錦織選手,「ATPツアーファイナルズ」準決勝進出に向けて貴重な一勝をあげました.
ATPツアーファイナルズは世界のTOP8しか出られない大会で 日本人選手が出場できることはほとんど不可能というより考えもしなかったことです.
少なくとも20年前まではほぼ100%無理と思われていたでしょう.
それほど,テニスは競技人口も多く,プロリーグがあるため,いわゆる身体能力の高い欧米の選手たちがこぞって集まっているため, 個人スポーツの中では相当厳しい部類のスポーツに入ります.
今回,本来ならば,ライバルでビッグサーバーであるラオニッチ選手と対戦する予定でしたが, 負傷により,補欠出場のフェレール選手との対戦でした.
現在,フェレール選手のランキングは10位ですが,過去にトップ3位まで上りつめたことのある選手です.
第1セットは,フェレール選手の調子の良さと錦織選手の硬さが合わさり,4-6で失いました.
2セット目は6-4と接戦でしのぎ何とか奪取しました.
そのままの勢いで,第3セット目の第1ゲームの相手のサービスゲームをいきなりブレークしたのが 今回の試合のターニングポイントだったと思います.
ここでいつも錦織選手に競っては負けているフェレール選手のトラウマ記憶が脳に想起され始めたような感じでした.
そして,第3ゲームあたりから錦織選手の攻撃の激しさが増していき,第5ゲームで解説の松岡修造さんもおしゃっていましたが, 「圭は,今,スーパーゾーンに入っています!」とおしゃっていたように,全てが神がかり的なプレーでした.
このプレーのもとでは,世界のトッププレーヤーは誰も太刀打ちができないなと思いました.
あの早いタイミングで上から叩くようなラリーでさらに角度をつけられ,深さもある… そして時には叩くと見せかけてドロップショット… これが大事な場面でことごとく決まりました.

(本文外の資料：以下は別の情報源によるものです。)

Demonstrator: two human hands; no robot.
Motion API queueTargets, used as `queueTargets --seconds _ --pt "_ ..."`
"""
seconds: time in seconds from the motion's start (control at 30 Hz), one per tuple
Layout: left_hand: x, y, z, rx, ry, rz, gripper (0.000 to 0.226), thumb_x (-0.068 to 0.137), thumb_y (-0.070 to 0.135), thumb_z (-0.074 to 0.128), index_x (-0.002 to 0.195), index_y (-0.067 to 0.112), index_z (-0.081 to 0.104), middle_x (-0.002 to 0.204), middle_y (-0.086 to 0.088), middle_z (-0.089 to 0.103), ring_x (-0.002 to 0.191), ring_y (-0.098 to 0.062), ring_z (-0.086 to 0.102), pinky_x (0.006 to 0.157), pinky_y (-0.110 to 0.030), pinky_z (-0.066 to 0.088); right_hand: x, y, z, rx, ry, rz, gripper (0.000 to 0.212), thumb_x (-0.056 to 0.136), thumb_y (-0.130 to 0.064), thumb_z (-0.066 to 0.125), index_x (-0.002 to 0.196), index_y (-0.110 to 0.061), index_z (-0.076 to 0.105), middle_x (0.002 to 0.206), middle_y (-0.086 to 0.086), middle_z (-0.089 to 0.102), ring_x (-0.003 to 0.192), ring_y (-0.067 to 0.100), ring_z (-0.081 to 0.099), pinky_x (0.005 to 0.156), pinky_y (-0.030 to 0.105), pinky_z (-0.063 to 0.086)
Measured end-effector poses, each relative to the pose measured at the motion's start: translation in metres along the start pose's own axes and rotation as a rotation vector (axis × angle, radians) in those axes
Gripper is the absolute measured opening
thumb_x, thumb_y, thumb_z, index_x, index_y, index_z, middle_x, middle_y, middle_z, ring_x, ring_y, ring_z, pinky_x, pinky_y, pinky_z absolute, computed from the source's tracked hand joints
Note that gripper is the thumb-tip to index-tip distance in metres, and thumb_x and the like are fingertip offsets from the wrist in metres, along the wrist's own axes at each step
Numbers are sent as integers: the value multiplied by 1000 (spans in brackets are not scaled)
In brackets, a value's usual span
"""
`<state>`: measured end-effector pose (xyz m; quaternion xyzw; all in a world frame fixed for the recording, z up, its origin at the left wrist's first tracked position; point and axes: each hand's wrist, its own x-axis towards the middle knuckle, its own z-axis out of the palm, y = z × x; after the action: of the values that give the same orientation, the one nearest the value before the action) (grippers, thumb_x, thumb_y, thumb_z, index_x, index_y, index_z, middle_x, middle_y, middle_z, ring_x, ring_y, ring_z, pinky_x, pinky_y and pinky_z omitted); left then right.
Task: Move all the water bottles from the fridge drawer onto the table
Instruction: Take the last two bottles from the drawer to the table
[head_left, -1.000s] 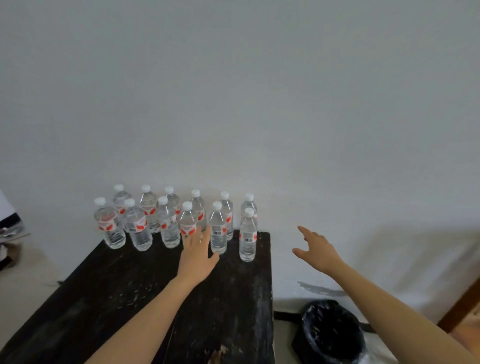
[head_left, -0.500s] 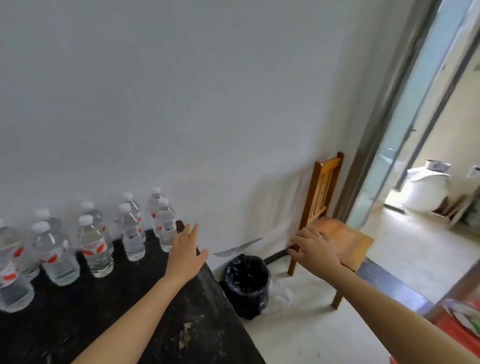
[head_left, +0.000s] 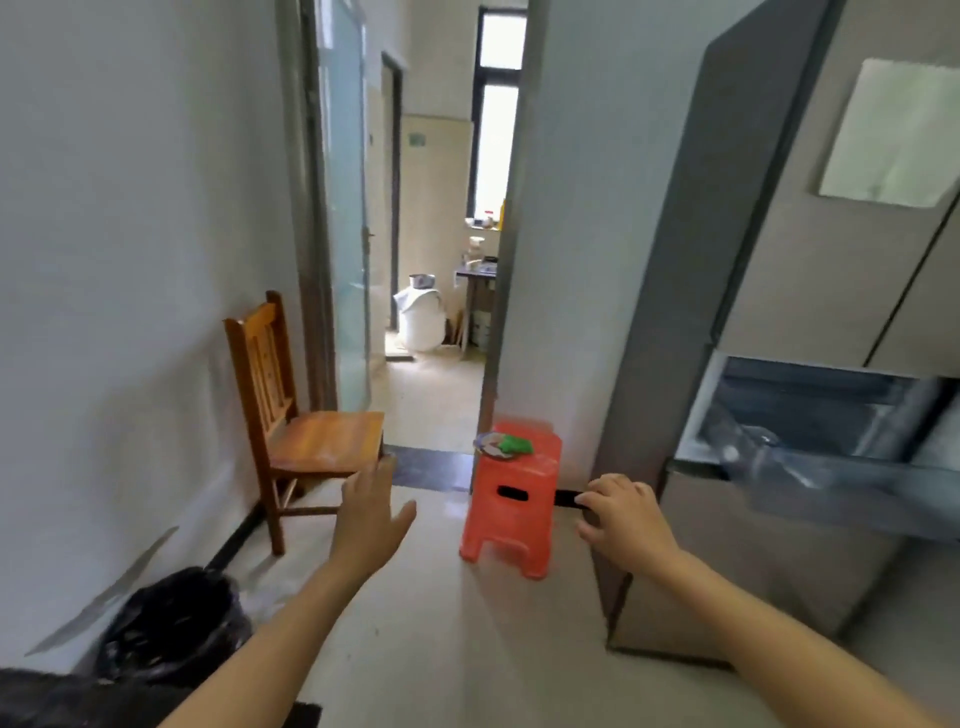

間違いなく現在,世界最高峰のハードヒッターのうちの一人といえます.
ベースラインでの打ち合いで現在,錦織選手と打ち合える選手は…そういないですね.
これは,予測力が高く,早い段階で相手の打ち返してくるコースを読む力に長けているために成せるテクニックといえます.
伊達選手も同じような予測力,反応の早さをもっているのですが,これらのテクニックは逆に 身長があまり高くないアジア人だから小回りが利き,可能にしている技術なのかなと個人的にはよく考えています.
…いずれにしても今日の第3セット目はほんとに鬼のようなプレーでしたね.
最高のプレーだったのではないでしょうか?
P.S.
“ゾーン”という言葉は,意外に一般的には認知されていないというのが現実ですね.
スポーツをされている方なら,親しみのある言葉なのですが,実はあまり知られていないという場面にちょくちょく遭遇します.
…知ってる方は試しに周りに聞いてみてください^^
「ゾーン」とは簡単にいいますと最高の精神状態,集中状態を指し, 気づいたらゴールをしていた…相手をノックアウトしていた…というような無我の境地のことです.
心理学領域では「フロー」と呼ばれ,スポーツ分野では「ピーク・パフォーマンス」と呼ばれています.
脳波の周波数成分では,13~15Hzの脳波と推測されています(※アルファ波は8~13Hz).
リラックスしつつ集中しているような絶妙な状態,中レベルの覚醒状態ですね.
競技間の差はありますが,中レベルの覚醒がピーク・パフォーマンス,ゾーンには欠かせない条件であることは間違いありません.